### TASK OBJECTIVE
Go through the material below and tally every line with the string "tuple". Reply with the number only.

━━ DATA EXTRACTS ━━

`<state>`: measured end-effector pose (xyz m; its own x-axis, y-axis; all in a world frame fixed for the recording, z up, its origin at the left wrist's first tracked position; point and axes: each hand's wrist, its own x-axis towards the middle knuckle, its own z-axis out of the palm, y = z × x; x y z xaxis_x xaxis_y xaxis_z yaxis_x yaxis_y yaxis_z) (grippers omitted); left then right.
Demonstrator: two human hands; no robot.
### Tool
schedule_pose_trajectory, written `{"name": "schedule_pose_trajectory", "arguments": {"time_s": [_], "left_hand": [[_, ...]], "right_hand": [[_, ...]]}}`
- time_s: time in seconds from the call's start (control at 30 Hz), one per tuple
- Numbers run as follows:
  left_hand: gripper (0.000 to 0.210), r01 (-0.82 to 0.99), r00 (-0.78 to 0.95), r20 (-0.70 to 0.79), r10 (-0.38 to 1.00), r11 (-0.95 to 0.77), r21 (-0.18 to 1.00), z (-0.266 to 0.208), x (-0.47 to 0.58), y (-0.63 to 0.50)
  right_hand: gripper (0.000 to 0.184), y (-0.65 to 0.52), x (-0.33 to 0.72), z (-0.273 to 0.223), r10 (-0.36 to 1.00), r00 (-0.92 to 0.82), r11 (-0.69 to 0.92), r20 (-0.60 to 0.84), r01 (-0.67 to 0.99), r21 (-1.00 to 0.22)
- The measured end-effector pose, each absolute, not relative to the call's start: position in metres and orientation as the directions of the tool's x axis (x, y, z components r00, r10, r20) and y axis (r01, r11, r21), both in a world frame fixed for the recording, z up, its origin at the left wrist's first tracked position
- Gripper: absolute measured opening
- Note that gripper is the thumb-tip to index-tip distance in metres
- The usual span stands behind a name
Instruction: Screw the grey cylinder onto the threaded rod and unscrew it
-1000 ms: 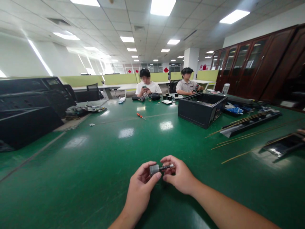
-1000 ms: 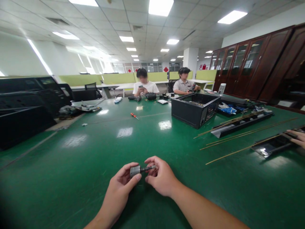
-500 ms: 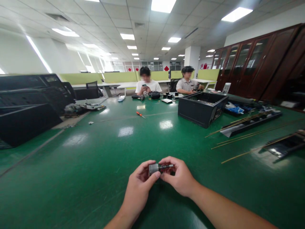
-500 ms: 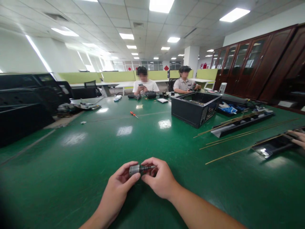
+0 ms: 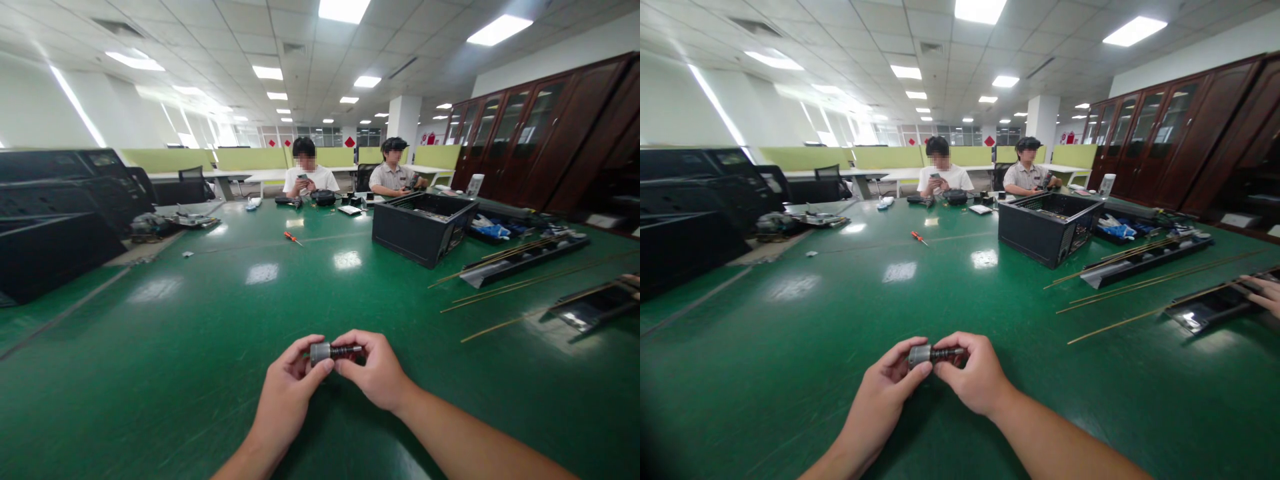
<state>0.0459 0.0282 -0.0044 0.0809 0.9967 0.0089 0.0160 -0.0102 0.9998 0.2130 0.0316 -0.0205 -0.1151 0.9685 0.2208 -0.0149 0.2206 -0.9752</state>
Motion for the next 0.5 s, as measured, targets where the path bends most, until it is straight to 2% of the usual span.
{"name": "schedule_pose_trajectory", "arguments": {"time_s": [0.5], "left_hand": [[0.045,-0.001,0.058,0.009,0.998,-0.009,1.000,-0.0028,0.0470,0.0270]], "right_hand": [[0.015,0.0317,0.2145,-0.0194,0.963,-0.116,0.249,0.244,0.033,-0.968]]}}
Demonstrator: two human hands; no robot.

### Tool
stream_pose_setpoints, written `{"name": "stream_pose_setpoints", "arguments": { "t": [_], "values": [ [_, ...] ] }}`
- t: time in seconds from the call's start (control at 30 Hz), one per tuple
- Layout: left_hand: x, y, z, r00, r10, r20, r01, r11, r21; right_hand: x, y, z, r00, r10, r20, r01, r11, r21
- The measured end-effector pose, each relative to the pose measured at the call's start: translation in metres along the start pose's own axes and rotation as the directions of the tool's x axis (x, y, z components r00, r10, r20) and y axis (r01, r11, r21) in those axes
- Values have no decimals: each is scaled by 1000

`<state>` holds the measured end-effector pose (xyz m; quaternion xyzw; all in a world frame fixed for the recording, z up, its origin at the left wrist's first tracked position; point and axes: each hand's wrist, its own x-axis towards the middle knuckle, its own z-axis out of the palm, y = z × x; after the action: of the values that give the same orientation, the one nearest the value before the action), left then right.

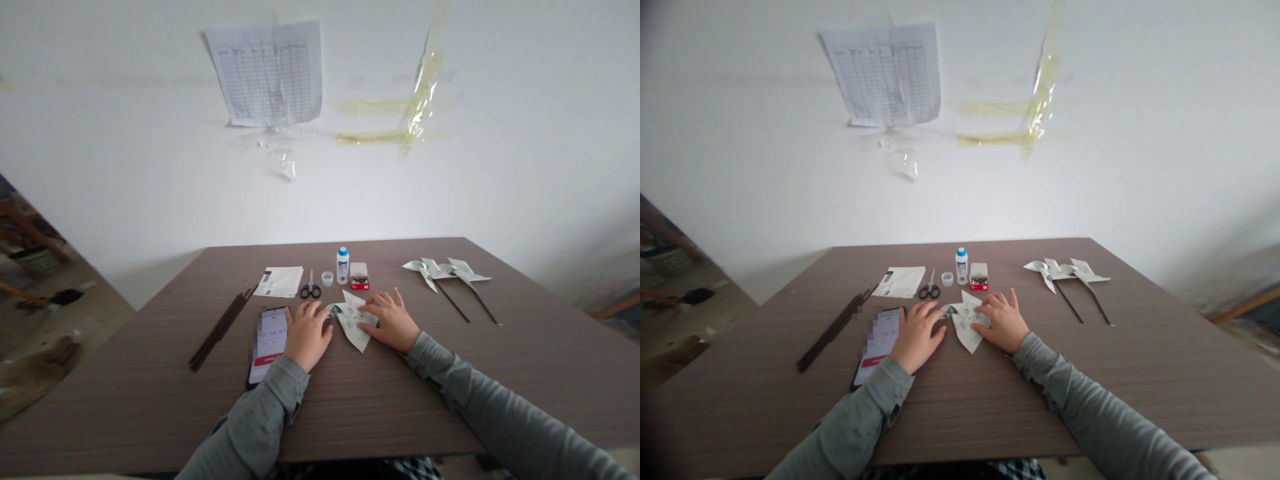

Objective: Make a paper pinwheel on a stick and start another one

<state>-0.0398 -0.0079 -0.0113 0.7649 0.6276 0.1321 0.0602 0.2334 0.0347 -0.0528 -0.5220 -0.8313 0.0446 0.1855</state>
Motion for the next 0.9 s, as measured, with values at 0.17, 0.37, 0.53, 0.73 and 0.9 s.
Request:
{"name": "stream_pose_setpoints", "arguments": {
  "t": [0.17, 0.37, 0.53, 0.73, 0.9],
  "values": [
    [0, -5, 4, 999, 26, -20, -26, 999, 26, -1, 1, 6, 999, 2, -34, -4, 999, -36],
    [1, -4, 0, 1000, 22, 1, -22, 1000, 10, -1, 2, 11, 997, -3, -72, -1, 998, -57],
    [0, -1, -3, 1000, -5, -2, 5, 1000, 6, 2, 8, 14, 997, 3, -79, -3, 1000, 5],
    [0, -3, -4, 999, -26, 22, 25, 999, 33, 25, 31, 17, 982, -35, -184, 49, 996, 72],
    [-1, -6, -4, 1000, -26, 17, 26, 1000, 17, 60, 44, 8, 958, -126, -258, 154, 984, 89]
  ]
}}
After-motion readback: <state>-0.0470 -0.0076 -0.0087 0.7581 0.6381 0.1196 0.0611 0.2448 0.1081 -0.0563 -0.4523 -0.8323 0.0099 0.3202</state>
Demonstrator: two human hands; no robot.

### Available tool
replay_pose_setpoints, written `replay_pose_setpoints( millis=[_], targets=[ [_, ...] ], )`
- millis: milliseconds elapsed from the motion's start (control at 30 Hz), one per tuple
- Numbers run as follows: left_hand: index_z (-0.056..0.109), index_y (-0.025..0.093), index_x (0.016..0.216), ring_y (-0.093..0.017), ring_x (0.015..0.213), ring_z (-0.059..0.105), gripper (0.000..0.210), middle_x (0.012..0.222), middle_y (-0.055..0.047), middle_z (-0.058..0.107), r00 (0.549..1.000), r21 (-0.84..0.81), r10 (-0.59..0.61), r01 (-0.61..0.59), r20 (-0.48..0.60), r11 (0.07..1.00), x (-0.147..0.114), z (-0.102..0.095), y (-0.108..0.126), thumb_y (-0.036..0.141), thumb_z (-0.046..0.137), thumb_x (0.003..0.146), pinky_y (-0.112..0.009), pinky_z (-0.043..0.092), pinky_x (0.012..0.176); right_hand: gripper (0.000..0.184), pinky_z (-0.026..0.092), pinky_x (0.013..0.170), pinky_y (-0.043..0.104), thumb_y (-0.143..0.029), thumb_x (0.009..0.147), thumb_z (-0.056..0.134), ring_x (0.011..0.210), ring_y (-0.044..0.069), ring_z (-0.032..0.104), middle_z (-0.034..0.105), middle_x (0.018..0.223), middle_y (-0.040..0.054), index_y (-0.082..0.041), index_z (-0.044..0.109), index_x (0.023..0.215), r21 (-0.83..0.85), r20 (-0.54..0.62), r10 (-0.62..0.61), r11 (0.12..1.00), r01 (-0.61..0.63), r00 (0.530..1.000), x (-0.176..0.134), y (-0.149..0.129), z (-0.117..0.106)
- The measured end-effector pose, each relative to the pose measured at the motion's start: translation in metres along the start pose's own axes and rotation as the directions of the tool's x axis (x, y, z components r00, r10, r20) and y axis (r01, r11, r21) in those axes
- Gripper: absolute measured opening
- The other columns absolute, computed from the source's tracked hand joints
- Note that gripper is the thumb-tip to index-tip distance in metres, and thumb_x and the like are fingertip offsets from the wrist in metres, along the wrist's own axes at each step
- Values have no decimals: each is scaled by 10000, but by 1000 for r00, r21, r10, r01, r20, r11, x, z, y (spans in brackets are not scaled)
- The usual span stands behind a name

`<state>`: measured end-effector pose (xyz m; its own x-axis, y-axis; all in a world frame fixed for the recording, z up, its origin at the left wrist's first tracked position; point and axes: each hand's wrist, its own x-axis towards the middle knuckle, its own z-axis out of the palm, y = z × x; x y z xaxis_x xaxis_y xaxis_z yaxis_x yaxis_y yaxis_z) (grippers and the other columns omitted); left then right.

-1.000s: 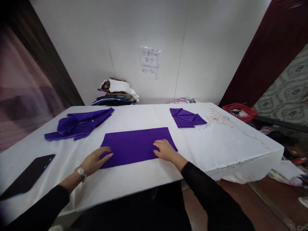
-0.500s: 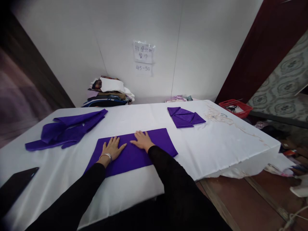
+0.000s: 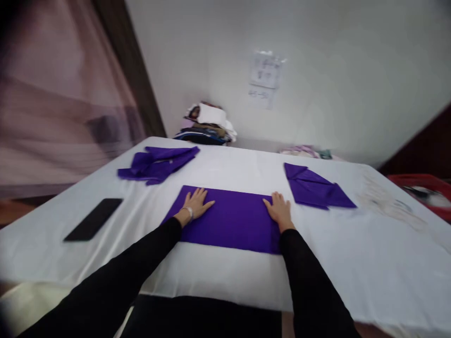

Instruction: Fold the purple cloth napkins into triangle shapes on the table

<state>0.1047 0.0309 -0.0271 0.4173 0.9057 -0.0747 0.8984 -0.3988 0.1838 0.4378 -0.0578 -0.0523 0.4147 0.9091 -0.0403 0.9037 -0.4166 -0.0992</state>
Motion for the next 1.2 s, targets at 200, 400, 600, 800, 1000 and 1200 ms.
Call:
replay_pose_setpoints(
  millis=[200, 400, 600, 800, 1000, 1200],
  targets=[
    [321, 168, 1402, -304, 1381, 109, 807, 1495, -95, 229, 972, -101, 219, -226, -80, 969, 14, 9, 69, 698, 227, 801, -487, 58, 1122, 730, 145, 1074, 517, -594, 870, 145, 1375, 227, 132, 186, 1502, 76, -128, 233, 1425, -37, 4, -20, 999, 20, 1000, 6, 7, 7],
    [289, 258, 1410, -238, 1387, 112, 744, 1501, -2, 227, 997, -109, 68, -72, -37, 991, 31, 13, 38, 686, 239, 803, -440, 47, 1129, 737, 134, 1081, 514, -592, 865, 140, 1376, 220, 129, 176, 1505, 65, -124, 219, 1429, -48, 10, -12, 999, 13, 1000, 3, 7, 5],
    [267, 162, 1412, -275, 1384, 104, 721, 1507, -99, 185, 974, -74, -221, 218, -49, 973, 26, -15, -75, 610, 168, 855, -554, 37, 1087, 741, 134, 1082, 512, -595, 862, 135, 1378, 220, 125, 176, 1505, 60, -127, 224, 1429, -57, 8, -16, 998, 16, 1000, 2, 8, 8],
    [266, 137, 1411, -302, 1384, 84, 729, 1512, -129, 148, 942, -45, -321, 318, -103, 947, -2, -26, -76, 607, 160, 863, -549, 70, 1086, 723, 134, 1071, 532, -579, 869, 159, 1379, 242, 115, 172, 1505, 91, -127, 221, 1431, -31, 54, 20, 999, -19, 998, 8, 2, -4],
    [261, 160, 1415, -261, 1388, 91, 724, 1511, -84, 178, 988, 53, 110, -104, -112, 993, -44, 5, -7, 619, 188, 861, -504, 65, 1105, 712, 46, 1082, 517, -580, 884, 213, 1377, 262, 103, 194, 1495, 130, -108, 247, 1415, 77, -7, -235, 969, 234, 972, -53, -110, -21],
    [280, 121, 1406, -269, 1382, 128, 726, 1497, -109, 214, 997, 92, 56, -51, -58, 995, -42, 15, -1, 593, 207, 860, -514, 122, 1092, 727, 37, 1086, 501, -632, 877, 176, 1379, 253, 105, 202, 1496, 110, -154, 252, 1420, 166, -26, -485, 860, 482, 874, -91, -157, 1]
  ],
)
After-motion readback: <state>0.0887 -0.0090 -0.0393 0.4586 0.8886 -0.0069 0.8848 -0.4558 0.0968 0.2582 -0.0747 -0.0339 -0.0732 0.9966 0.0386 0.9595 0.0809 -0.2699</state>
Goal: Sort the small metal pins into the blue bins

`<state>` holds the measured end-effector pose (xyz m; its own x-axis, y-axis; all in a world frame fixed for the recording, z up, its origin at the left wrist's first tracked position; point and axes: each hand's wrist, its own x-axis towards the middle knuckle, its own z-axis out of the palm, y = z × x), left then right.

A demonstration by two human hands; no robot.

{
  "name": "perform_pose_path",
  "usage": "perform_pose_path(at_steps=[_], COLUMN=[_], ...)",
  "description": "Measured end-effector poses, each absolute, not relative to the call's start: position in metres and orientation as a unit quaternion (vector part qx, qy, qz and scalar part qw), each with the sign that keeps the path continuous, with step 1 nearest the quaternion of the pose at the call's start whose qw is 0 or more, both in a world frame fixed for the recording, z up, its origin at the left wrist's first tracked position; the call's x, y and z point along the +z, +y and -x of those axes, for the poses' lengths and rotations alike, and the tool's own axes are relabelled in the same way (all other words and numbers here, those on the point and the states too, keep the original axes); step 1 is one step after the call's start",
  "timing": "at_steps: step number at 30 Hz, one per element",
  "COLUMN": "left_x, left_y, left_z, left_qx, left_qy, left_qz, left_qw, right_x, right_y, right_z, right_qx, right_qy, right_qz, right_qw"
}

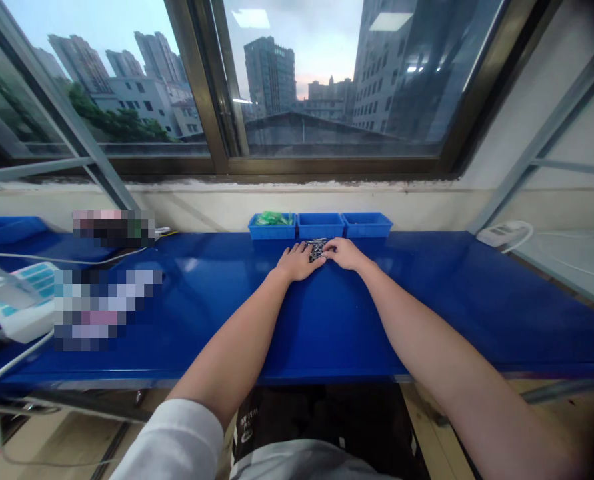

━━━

### ANSWER BOX
3